Iowa City, home of the University of Iowa, is an excellent demonstration of normal human vitality. It's in Iowa, after all, which is the definition of normal according to North American cultural standards. If you find it in Iowa, it's normal, and if it's normal, you'll find it in Iowa. Perhaps it's because everyone seems to have been through Iowa at one time or another and they inevitably have a conversation with an Iowan in the process. Iowans love to talk and they really do try to include everyone in the conversation. Unlike Las Vegas, where what goes on there is supposed to stay there, what goes on in Iowa gets mainstreamed to North America, meaning really spread around. While Iowans may not have witnessed something personally, they've heard about almost everything from "reliable sources." There are very few secrets in Iowa. That's why the US states grudgingly tolerate letting Iowa act first in the Presidential nomination process. The rest of the continent may not like the choices Iowans make but at least the conversation is out in the open and it is something we can normally trust. That open conversation is vital to individual achievement and mobility.

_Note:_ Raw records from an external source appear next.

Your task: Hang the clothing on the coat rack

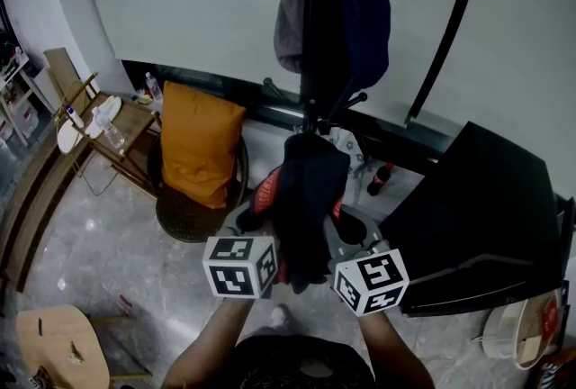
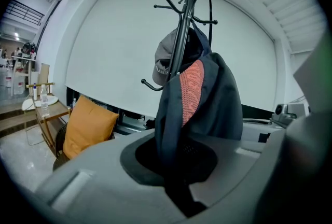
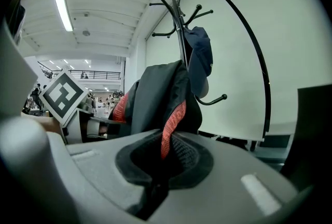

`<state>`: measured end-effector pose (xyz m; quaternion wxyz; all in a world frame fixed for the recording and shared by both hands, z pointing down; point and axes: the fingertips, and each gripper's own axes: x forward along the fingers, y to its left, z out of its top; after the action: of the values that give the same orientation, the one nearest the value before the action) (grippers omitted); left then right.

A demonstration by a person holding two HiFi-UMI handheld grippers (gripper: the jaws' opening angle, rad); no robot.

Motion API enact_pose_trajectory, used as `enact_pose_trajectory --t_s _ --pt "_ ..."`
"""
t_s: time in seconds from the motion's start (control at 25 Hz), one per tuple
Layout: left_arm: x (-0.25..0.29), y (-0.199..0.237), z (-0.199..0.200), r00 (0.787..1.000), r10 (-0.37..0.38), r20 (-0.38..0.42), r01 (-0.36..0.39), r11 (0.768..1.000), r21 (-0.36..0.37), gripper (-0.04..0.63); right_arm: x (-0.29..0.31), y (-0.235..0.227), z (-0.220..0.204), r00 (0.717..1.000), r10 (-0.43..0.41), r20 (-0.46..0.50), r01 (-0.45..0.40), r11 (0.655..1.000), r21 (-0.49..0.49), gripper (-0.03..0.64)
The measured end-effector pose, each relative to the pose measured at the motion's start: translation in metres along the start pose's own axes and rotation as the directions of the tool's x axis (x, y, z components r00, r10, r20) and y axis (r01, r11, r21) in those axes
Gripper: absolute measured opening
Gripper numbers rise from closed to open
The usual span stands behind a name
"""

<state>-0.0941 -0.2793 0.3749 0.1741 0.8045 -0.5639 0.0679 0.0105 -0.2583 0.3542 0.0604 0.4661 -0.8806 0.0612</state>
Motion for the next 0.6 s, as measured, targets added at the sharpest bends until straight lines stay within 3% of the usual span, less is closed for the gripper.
enact_pose_trajectory --t_s 0.6 --pt "0.045 0.016 0.002 0.997 -0.067 -0.031 0.067 0.998 0.000 0.018 0.031 -0.020 -0.007 0.997 -0.073 -0.012 0.073 0.997 -0.003 0.018"
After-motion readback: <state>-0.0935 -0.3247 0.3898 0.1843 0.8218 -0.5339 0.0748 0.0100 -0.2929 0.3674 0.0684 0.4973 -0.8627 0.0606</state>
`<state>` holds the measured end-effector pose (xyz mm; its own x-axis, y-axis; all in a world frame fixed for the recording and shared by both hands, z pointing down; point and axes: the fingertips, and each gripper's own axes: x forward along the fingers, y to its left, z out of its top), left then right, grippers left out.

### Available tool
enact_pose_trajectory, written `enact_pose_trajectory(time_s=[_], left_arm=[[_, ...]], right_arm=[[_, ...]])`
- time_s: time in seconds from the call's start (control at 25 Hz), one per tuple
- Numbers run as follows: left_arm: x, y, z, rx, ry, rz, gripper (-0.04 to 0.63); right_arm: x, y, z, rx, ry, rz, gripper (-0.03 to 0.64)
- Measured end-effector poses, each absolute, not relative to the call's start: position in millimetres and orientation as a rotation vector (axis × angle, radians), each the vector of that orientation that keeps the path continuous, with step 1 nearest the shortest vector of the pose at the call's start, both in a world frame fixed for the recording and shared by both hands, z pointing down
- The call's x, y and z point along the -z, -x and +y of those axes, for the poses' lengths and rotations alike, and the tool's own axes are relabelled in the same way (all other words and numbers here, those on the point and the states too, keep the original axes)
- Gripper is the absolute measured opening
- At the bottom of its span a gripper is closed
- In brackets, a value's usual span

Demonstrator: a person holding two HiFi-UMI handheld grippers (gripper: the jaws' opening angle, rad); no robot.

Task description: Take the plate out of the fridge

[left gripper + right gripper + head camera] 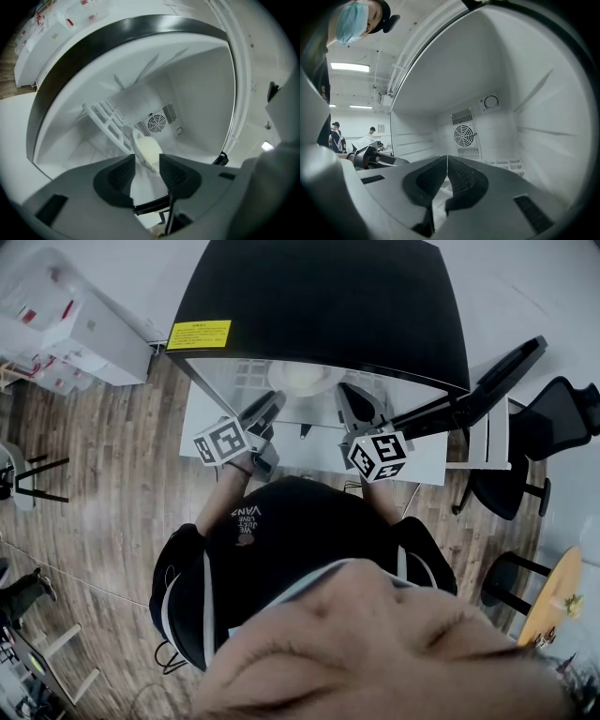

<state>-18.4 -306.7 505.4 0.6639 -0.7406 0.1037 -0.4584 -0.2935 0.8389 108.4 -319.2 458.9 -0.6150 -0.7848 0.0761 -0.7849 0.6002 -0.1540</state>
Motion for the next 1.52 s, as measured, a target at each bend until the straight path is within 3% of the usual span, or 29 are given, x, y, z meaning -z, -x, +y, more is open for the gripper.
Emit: enact_pose_trajectory(time_s=[1.52], left_arm=[[-508.3,11.0,-317.7,0.557,-1.677,-0.818,0.122]], right_arm=[[-465.4,-115.7,-313.0,-0.296,-1.389,-2.800,0.012]])
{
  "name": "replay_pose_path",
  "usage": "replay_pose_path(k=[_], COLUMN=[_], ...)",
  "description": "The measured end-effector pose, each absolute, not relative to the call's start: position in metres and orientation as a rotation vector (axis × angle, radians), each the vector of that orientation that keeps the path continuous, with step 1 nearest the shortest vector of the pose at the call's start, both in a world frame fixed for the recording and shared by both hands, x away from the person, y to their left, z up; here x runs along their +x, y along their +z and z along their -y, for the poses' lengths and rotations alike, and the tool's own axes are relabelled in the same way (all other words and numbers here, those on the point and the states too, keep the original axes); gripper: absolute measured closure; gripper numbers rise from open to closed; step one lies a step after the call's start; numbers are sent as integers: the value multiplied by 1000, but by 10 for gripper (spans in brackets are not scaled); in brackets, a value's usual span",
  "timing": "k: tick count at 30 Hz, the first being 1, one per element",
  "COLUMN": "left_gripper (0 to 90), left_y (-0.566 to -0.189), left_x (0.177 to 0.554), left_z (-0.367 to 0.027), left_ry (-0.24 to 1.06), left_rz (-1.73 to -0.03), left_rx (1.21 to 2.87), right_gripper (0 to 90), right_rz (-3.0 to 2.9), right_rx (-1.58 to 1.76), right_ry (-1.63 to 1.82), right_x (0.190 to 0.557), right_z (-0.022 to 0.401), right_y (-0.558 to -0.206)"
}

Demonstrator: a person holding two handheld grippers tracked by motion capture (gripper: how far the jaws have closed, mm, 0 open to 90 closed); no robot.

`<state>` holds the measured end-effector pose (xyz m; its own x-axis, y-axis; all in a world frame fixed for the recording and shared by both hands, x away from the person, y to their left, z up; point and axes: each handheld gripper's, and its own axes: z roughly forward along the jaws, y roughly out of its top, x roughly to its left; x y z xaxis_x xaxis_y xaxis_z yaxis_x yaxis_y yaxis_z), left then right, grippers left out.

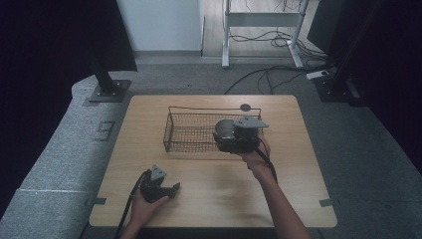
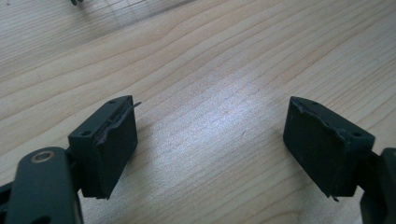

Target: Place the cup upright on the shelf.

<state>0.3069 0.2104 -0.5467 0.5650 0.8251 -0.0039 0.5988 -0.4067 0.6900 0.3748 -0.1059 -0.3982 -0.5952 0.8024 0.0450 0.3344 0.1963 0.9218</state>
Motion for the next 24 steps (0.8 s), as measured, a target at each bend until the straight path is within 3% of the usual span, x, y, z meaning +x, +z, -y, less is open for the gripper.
replay_pose_path(k=[24], left_gripper=[176], left_y=[-547], left_x=[307], left_z=[-210], left_ry=[446], left_rz=[-1135], left_rx=[2146], right_gripper=[138], right_rz=[-2032], right_rx=[1109], right_ry=[1333], right_x=[409], right_z=[106], right_y=[-397])
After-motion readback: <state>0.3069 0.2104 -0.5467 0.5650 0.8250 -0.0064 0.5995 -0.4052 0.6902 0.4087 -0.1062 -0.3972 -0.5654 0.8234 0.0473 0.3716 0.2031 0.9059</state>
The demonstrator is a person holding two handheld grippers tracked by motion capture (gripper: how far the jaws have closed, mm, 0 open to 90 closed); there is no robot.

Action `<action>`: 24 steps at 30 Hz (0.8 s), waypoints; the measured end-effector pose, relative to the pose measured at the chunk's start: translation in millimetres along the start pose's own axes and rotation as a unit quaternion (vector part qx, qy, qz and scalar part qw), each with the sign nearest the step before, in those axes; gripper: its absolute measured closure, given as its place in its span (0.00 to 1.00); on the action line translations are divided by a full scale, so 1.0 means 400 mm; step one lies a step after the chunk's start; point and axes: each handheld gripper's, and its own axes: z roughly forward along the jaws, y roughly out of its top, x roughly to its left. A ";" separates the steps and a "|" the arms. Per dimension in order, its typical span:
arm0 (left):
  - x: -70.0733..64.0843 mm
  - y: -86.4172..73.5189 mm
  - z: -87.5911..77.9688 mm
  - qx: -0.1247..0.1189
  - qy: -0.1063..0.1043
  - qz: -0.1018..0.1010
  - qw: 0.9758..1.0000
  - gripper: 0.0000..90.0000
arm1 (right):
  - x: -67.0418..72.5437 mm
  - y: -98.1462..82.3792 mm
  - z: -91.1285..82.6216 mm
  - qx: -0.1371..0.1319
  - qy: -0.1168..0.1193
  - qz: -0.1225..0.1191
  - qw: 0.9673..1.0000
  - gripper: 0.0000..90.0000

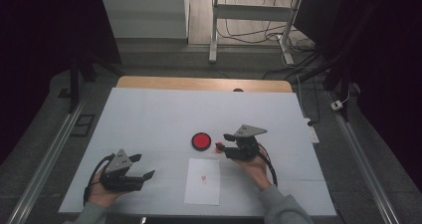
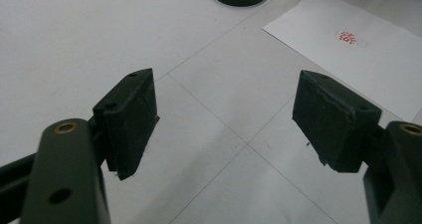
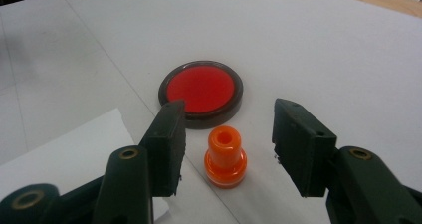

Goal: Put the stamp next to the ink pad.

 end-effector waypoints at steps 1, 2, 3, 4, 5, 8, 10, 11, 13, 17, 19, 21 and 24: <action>0.002 -0.001 0.001 0.001 0.000 -0.001 1.000 0.29 | 0.000 0.000 -0.004 -0.001 0.002 -0.001 1.000 0.52; 0.003 -0.002 0.001 0.000 0.000 -0.004 1.000 0.29 | 0.000 0.001 -0.009 -0.002 0.002 -0.003 1.000 0.52; 0.005 -0.003 0.001 0.000 0.001 -0.006 1.000 0.29 | 0.000 0.001 -0.015 -0.003 0.003 -0.004 1.000 0.51; 0.006 -0.003 0.000 0.000 0.002 -0.007 1.000 0.29 | 0.000 0.001 -0.022 -0.006 0.003 -0.005 1.000 0.51; 0.006 -0.003 0.000 0.000 0.002 -0.008 1.000 0.29 | 0.000 0.000 -0.029 -0.006 0.002 -0.006 1.000 0.51; 0.006 -0.002 -0.002 -0.001 0.002 -0.007 1.000 0.29 | 0.000 -0.001 -0.056 -0.010 0.001 -0.007 1.000 0.51; 0.007 -0.002 -0.003 -0.002 0.003 -0.008 1.000 0.29 | 0.002 -0.003 -0.076 -0.014 -0.008 -0.013 1.000 0.51; 0.007 -0.003 -0.003 -0.002 0.003 -0.008 1.000 0.29 | 0.002 -0.006 -0.087 -0.019 -0.009 -0.014 1.000 0.51; 0.007 -0.003 -0.002 -0.002 0.002 -0.009 1.000 0.29 | 0.001 -0.012 -0.112 -0.022 -0.017 -0.015 1.000 0.51; 0.008 -0.001 0.002 0.000 0.001 -0.009 1.000 0.29 | -0.005 -0.030 -0.161 -0.027 -0.031 -0.015 0.999 0.51; 0.009 0.000 0.004 0.001 0.001 -0.008 1.000 0.29 | -0.009 -0.041 -0.187 -0.030 -0.040 -0.018 0.999 0.51; 0.009 0.000 0.005 0.002 0.000 -0.008 1.000 0.29 | -0.012 -0.052 -0.206 -0.032 -0.044 -0.018 0.998 0.51; 0.010 0.001 0.009 0.003 -0.001 -0.008 1.000 0.29 | -0.020 -0.075 -0.239 -0.031 -0.050 -0.016 0.998 0.51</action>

It is the nature of the Iowa City community to include people with disabilities in the health conversation mainstream and you can see it in the spontaneous interactions between strangers. In early June of 1995, I had been driving the standard thirty minute commute to Iowa City on a daily basis. Just after entering the city, I once again observed a fellow, our hero, moving along the sidewalk, controlling his motorized wheelchair's joystick with mouth and tongue. On this particularly pleasant late spring afternoon, he was headed south on the walk as normal. He picked his way through the obstacle course of broken concrete in typical fashion until an odd bounce of the chair dislodged the joystick from his mouth and knocked it out of reach, stopping him immediately. He needed a jump start at that moment, just as a graduate student type wandered toward him. Our hero made a quick request for assistance, the student moved the joystick back into its proper position as though he'd done it countless times before even though he hadn't, they exchanged pleasantries, and both proceeded on their way to forgetting the incident even happened at all. That simple yet powerful act of support was all that was necessary for our hero to achieve normal mobility. The abnormal nonchalance, the sophistication of the interaction made it extraordinarily memorable. It was an encounter between two individuals who were both in the mainstream of the community and interacting as peers. That's when I started looking for a place to live in Iowa City.
The ability to move around physically, socially, and intellectually with ease is the essence of our vitality. In Iowa City, people with the most serious mobility impairments achieve uncommon vitality because there is a tremendous amount of sophisticated support for doing so at all levels in the community. That provides a most excellent environment for Vitality In Action Foundation to take the action necessary to make our Mobility Laboratory successful and develop innovative recreational opportunities for everyone. That's why the path we've charted in "creating mobility for a lifetime," will go via Iowa. We're excited to be at work in Iowa and we have already been warmed by a hearty (normal) Iowa welcome.